Problem requirements - Present each line of the entries below that holds the word "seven".

Saved entries:
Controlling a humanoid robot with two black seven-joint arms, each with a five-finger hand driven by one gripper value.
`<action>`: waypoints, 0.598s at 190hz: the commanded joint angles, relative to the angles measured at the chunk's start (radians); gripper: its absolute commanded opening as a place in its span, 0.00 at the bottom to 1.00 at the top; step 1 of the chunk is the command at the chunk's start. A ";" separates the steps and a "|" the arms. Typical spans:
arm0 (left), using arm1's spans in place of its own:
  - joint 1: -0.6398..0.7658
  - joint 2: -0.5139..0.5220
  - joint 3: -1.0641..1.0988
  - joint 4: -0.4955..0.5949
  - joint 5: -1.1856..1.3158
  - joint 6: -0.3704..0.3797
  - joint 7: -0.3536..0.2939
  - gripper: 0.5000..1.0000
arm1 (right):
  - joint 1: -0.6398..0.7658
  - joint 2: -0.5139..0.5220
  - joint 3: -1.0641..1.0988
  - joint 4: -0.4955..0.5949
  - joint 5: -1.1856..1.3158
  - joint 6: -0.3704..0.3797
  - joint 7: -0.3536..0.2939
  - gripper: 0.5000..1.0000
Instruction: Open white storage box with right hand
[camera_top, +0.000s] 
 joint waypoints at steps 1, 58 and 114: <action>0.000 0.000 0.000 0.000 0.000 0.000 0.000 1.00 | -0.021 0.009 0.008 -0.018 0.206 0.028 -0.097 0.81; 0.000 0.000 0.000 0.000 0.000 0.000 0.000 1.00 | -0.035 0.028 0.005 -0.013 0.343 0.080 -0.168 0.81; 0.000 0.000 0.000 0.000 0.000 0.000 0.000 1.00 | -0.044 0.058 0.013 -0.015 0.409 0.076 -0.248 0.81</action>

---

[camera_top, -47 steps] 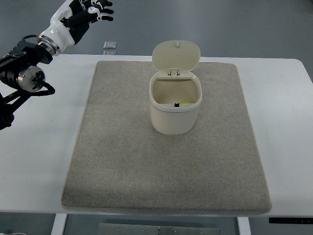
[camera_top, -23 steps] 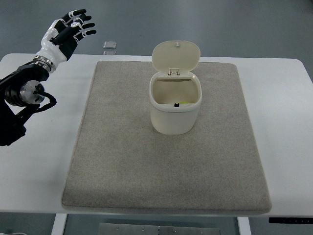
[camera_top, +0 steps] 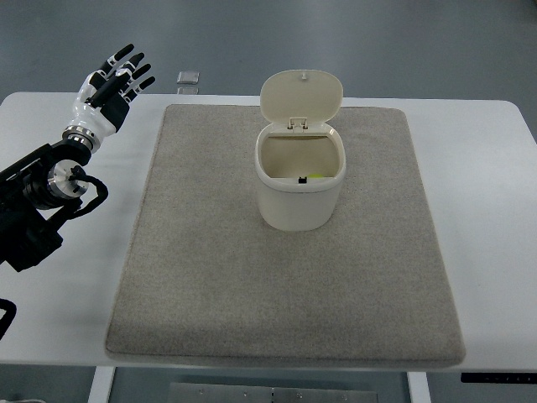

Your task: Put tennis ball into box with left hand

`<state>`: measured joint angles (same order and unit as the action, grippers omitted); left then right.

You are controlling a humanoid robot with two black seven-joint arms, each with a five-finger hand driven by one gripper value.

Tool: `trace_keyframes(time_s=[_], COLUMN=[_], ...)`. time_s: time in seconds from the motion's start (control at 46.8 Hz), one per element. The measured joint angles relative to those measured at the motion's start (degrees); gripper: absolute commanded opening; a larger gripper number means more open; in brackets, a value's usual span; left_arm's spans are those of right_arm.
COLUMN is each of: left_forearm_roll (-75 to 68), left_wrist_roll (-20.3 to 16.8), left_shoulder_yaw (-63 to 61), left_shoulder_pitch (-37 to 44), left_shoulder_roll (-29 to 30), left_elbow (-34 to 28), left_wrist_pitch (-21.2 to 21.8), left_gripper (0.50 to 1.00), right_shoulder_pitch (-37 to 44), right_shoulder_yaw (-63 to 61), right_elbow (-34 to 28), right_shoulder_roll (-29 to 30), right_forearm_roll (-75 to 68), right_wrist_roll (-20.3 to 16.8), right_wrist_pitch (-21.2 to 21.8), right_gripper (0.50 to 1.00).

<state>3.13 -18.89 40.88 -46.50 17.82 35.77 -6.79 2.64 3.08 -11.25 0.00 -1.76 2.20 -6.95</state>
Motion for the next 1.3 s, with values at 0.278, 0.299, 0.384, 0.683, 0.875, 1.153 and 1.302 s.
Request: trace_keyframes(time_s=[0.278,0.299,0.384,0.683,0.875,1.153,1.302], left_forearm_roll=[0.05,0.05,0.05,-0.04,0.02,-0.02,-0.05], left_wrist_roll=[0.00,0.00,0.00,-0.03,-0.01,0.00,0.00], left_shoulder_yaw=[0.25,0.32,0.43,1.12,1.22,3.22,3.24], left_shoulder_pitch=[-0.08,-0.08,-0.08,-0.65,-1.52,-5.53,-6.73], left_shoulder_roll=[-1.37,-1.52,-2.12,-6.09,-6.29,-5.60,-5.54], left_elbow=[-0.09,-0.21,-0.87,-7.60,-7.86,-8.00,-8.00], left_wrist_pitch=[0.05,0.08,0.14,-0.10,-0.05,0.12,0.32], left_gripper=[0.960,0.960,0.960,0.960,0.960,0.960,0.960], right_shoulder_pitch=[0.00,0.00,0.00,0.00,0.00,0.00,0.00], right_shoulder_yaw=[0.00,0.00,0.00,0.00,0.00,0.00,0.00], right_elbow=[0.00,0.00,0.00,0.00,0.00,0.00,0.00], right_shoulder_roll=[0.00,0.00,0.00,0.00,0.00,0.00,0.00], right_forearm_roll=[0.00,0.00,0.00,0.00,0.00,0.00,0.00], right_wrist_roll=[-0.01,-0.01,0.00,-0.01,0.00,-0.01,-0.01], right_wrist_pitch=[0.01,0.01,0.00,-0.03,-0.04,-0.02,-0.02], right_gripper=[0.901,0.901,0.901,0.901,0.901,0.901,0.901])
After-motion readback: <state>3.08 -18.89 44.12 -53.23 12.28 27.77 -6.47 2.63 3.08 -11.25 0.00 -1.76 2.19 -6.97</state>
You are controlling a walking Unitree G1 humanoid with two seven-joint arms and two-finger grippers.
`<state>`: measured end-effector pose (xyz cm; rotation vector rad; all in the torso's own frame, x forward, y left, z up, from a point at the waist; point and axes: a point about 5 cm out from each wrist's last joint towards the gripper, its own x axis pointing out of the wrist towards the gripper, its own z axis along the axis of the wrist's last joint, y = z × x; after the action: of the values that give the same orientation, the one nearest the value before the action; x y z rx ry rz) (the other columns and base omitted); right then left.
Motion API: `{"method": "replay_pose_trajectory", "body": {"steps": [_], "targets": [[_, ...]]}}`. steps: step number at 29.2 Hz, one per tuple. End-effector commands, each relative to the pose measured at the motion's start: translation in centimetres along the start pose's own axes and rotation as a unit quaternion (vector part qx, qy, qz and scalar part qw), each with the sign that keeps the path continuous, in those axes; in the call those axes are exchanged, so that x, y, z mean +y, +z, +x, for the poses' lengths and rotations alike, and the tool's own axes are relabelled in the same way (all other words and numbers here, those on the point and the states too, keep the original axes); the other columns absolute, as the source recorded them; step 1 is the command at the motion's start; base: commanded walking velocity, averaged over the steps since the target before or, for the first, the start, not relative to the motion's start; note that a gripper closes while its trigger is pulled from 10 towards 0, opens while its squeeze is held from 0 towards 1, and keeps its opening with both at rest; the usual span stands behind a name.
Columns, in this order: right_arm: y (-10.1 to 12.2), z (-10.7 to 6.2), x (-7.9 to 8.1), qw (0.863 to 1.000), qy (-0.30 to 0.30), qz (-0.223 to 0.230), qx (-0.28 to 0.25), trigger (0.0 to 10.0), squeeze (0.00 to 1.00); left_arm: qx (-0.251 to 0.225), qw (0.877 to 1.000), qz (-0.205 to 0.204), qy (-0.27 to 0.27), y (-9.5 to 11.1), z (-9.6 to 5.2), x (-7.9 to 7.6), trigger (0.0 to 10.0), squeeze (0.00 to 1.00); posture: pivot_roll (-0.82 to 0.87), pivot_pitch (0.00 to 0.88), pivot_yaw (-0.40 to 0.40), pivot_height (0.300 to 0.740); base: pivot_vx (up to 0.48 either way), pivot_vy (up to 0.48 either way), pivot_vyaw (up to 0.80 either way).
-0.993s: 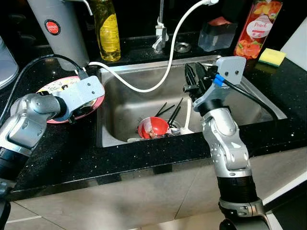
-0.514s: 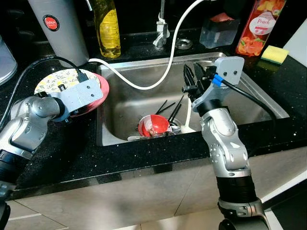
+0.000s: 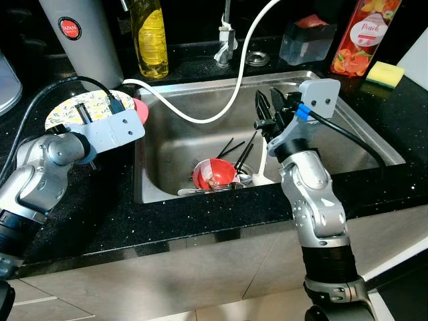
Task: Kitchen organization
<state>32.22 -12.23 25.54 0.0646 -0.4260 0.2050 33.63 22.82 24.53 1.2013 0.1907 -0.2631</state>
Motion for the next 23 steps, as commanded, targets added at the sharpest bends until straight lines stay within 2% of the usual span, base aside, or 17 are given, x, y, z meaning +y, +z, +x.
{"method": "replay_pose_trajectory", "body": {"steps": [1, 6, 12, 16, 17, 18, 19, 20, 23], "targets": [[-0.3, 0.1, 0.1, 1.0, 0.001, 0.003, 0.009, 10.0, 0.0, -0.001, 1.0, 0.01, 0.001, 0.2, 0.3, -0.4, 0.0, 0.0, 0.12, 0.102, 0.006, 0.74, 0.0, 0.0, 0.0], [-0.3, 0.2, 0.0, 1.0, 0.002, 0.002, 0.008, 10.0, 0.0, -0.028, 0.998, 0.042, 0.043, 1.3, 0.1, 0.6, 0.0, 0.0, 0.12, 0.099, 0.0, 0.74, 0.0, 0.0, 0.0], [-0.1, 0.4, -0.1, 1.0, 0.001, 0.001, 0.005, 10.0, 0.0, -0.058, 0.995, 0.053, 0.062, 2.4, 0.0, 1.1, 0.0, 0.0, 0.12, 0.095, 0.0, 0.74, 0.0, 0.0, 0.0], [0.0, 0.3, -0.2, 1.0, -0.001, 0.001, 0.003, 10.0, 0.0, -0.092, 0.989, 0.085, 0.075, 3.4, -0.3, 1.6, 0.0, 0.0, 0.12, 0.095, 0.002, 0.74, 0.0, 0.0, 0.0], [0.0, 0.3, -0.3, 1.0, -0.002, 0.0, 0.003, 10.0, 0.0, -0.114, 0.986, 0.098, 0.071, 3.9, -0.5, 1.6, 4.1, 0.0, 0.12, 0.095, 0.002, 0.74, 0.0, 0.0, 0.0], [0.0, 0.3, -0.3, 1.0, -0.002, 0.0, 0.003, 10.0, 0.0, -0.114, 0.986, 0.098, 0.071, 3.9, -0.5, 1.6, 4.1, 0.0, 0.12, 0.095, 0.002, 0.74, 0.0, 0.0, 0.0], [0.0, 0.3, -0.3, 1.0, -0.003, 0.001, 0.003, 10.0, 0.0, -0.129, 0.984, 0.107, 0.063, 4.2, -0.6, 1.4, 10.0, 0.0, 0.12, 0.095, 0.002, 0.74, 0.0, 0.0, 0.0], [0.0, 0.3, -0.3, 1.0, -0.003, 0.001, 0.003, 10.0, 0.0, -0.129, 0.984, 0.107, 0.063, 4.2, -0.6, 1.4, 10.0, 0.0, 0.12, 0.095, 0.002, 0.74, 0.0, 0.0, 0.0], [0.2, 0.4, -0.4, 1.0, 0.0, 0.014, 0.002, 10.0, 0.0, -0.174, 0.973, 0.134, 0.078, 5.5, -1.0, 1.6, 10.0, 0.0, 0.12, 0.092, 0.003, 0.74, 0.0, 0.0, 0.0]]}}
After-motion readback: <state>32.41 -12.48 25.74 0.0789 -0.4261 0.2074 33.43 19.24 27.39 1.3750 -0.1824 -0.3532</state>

Exercise answer -
Controlling a humanoid robot with two black seven-joint arms, each with a five-finger hand driven by one gripper value.
You are controlling a humanoid robot with two black seven-joint arms, each with a five-finger hand driven by one gripper value.
You are controlling a walking Unitree G1 humanoid with two seven-joint arms and two-finger grippers.

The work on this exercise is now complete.